According to a personal account of a German prisoner...
During the heat I crawl into a hollow in the ground. I wear a coat and boots, with my forage-cap pulled down over my ears; my field bag, in which I have a silver spoon and fork, serves as my pillow. During a thunderstorm one wall of my hollow falls in on me. My coat and socks are wet through and through … How long will we have to be without shelter, without blankets or tents? Every German soldier once had shelter from the weather. Even a dog has a doghouse to crawl into when it rains. Our only wish is finally after six weeks to get a roof over our heads. Even a savage is better housed
According to another German POW...
We would drink our own urine. It tasted terrible, but what could we do? Some men got down on the ground and licked the ground to get some moisture. I was so weak I was already on my knees, when finally we got a little water to drink. I think I would have died without that water. But the Rhine was just outside the wire
The British, though starved of resources, treated German prisoners much better. The Americans and French treated them lousy. The death rate in American camps was four times that of British camps. In the French camps it was 20 times compared to the British.

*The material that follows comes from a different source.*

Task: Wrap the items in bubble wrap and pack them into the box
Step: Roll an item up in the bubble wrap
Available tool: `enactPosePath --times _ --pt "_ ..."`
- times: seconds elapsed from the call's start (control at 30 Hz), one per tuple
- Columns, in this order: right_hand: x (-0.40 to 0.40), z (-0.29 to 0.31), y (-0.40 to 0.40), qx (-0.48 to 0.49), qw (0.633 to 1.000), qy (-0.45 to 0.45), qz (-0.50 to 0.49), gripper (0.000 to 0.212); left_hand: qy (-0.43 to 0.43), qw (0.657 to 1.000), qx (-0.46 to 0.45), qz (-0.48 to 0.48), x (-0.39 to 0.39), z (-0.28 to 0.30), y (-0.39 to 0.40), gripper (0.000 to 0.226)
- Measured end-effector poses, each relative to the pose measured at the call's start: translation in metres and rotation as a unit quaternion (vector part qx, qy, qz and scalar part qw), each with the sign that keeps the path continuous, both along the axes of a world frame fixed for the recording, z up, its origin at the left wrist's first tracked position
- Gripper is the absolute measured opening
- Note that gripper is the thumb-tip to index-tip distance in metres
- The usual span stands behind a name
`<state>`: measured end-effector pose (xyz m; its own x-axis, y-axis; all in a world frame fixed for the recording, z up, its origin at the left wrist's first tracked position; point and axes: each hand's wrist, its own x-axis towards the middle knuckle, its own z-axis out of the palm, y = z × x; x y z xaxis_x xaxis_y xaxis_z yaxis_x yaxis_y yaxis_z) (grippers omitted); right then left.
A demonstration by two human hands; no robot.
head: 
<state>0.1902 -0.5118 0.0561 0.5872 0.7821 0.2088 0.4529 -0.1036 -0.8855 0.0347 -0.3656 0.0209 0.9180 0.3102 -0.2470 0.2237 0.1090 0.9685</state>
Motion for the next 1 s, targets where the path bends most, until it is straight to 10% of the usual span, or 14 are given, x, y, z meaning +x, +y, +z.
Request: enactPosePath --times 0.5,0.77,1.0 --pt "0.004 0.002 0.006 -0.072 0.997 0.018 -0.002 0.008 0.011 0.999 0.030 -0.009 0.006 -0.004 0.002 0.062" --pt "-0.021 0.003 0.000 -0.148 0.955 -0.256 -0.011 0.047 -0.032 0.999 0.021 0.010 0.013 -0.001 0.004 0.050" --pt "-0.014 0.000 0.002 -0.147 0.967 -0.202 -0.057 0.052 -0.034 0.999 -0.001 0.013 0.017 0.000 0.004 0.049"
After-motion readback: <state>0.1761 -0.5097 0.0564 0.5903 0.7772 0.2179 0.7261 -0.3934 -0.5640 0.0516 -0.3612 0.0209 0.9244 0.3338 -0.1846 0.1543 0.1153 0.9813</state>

|The mortality rate of German POW in French camps was high|
The German POW had a bad time in Soviet captivity. More than a third of them died.
This is mainly because of three reasons. First. The prisoners were made to walk. No luxury of transport by train or trucks. These were called "death walks". Considering the distances and harsh climate of Russia, the weakened, disheartened Germans simply collapsed and died. Second. The Russians had little food to feed themselves. Why worry about the bad Germans? Third. The ingrained hatred for Germans in Russian minds. No one care a hoot whether German prisoners lived or died.

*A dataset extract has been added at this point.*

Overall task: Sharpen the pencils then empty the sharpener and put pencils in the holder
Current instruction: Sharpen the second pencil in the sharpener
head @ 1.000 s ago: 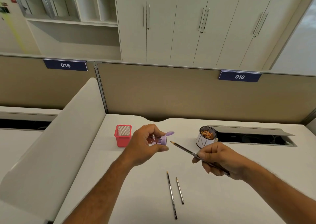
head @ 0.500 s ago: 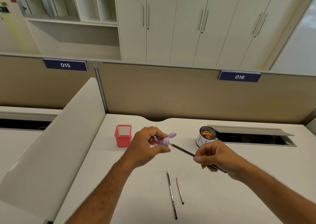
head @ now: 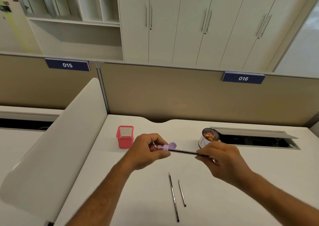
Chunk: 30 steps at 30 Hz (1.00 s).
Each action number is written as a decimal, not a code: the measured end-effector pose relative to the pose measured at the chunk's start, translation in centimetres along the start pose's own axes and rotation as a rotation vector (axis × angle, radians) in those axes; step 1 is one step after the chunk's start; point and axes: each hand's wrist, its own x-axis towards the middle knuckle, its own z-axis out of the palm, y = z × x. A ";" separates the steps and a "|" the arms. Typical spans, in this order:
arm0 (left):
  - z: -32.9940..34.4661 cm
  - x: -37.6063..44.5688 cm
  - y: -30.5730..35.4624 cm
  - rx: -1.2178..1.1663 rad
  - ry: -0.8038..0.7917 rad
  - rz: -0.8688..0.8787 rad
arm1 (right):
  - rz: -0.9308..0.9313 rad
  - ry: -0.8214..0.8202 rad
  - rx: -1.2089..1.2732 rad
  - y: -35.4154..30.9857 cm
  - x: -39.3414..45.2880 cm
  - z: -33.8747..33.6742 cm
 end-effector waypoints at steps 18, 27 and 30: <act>-0.5 0.1 -0.7 -0.039 0.023 0.079 | 0.549 -0.374 0.256 -2.1 2.5 -0.1; -0.7 0.3 -0.8 -0.036 0.009 0.059 | 0.895 -0.514 0.645 -2.5 3.5 -0.8; -1.0 0.4 -0.8 -0.043 -0.029 0.002 | 0.380 -0.269 0.124 -2.4 2.3 0.1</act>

|THE RED ARMY TOOK NO WAFFEN SS PRISONERS. THEY WERE KILLED OUTRIGHT.|
Here is an example.....
The Germans are not human beings. From now on the word ‘German’ is for us the worst imaginable curse. From now on the word ‘German’ strikes us to the quick. We shall not get excited. We shall kill. If you have not killed at least one German a day, you have wasted that day … If you cannot kill your German with a bullet, kill him with your bayonet. If there is calm on your part of the front, or if you are waiting for the fighting, kill a German in the meantime … If you kill one German, kill another – there is nothing more joyful than a heap of German corpses.
Poems by Alexei Surkov called "I hate" and by Konstantin Simonov called "Kill him" added fuel to the fire.
No wonder that surrendered German soldiers were often shot casually. Passing German POW columns were fired upon by drunk Red Army soldiers. They were robbed of all their personal possessions on capture and marched off to Gulags. Those hardy enough to survive fed on rats as the Soviet captors starved them deliberately.
Most remained in the Soviet Union for years and the those who survived were released only after Khrushchev came to power in 1953. They returned to Germany as broken men.